Exercise requirements ▸ Every line from the one containing "detect the watermelon" to the end of the records below, written out word for word, is the whole answer.

Dataset excerpts ▸
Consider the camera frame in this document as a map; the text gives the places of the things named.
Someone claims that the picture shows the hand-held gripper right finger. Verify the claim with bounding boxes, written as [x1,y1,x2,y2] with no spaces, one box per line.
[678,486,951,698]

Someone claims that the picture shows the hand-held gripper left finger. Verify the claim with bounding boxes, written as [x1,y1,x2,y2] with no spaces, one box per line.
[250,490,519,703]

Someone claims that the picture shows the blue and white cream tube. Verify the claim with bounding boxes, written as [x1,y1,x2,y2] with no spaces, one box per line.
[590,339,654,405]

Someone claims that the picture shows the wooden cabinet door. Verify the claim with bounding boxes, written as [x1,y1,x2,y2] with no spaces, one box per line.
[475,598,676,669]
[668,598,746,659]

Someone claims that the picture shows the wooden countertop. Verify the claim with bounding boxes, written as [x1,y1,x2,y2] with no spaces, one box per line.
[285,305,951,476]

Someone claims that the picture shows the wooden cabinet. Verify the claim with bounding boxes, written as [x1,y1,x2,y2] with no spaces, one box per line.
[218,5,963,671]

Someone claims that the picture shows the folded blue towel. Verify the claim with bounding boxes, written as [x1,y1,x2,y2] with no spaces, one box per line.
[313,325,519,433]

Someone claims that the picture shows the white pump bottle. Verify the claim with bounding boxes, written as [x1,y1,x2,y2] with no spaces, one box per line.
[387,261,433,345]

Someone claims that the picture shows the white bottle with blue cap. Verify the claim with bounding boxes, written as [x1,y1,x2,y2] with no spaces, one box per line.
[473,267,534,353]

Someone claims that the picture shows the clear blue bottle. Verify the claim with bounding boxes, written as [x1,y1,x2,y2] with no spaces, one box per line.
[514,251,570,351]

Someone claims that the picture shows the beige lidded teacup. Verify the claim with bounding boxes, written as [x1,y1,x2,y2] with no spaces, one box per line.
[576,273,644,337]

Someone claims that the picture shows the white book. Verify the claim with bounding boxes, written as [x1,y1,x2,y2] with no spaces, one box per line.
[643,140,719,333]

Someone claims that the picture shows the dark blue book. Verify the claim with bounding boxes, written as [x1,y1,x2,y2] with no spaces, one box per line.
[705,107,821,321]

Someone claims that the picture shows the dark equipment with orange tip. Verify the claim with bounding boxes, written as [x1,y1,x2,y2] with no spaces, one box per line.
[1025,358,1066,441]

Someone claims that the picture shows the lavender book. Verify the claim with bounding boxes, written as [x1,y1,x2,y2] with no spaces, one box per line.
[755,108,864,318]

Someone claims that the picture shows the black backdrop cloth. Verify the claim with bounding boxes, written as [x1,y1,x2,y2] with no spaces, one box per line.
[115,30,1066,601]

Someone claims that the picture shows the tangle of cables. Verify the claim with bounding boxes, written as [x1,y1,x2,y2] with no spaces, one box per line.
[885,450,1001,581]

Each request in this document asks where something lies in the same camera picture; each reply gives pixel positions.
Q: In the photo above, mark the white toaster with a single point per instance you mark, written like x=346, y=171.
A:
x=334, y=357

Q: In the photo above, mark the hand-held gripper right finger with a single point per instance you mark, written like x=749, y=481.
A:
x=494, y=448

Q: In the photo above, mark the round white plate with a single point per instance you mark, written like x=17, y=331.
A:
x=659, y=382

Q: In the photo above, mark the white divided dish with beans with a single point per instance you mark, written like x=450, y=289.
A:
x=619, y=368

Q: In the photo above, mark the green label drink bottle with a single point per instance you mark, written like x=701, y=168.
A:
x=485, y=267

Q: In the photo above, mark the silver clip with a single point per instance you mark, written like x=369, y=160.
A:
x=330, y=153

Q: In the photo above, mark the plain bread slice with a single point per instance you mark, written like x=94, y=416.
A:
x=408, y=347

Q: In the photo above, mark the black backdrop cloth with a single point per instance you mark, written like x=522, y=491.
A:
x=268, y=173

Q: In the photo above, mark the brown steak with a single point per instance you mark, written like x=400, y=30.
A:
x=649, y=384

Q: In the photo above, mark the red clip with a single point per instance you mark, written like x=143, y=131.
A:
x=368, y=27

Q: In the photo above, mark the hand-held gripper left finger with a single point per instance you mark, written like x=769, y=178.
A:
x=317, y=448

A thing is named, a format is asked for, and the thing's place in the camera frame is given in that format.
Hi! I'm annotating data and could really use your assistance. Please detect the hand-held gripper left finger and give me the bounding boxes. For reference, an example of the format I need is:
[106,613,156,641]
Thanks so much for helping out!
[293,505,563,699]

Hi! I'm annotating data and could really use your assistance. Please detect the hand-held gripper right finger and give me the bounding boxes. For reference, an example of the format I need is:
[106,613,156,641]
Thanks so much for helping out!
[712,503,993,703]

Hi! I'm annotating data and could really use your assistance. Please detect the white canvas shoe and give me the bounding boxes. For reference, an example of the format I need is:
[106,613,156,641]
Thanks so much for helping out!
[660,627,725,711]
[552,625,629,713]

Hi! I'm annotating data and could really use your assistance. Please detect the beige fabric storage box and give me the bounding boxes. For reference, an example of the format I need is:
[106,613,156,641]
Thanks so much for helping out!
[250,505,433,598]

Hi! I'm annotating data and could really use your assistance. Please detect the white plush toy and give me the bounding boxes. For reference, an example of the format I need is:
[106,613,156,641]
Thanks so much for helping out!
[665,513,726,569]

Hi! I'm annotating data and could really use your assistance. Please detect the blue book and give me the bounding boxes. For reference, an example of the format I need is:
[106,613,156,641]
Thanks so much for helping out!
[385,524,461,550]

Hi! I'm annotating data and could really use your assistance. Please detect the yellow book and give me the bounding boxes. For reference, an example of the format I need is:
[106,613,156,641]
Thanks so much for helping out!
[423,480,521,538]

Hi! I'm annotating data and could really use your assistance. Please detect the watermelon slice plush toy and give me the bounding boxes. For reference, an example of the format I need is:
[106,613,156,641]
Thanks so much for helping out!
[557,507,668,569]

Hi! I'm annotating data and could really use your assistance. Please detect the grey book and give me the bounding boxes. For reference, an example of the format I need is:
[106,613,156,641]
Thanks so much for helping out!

Output below ▸
Hi! I'm annotating data and could really use your assistance. Please detect the watermelon slice plush toy and give me the bounding boxes. For reference, an example of the format I need is:
[106,613,156,641]
Thanks so much for helping out!
[557,507,668,569]

Hi! I'm annotating data and could really use your assistance. Please detect the grey book and give me the bounding boxes. For reference, an example of the format I need is:
[106,613,156,641]
Thanks so much for helping out!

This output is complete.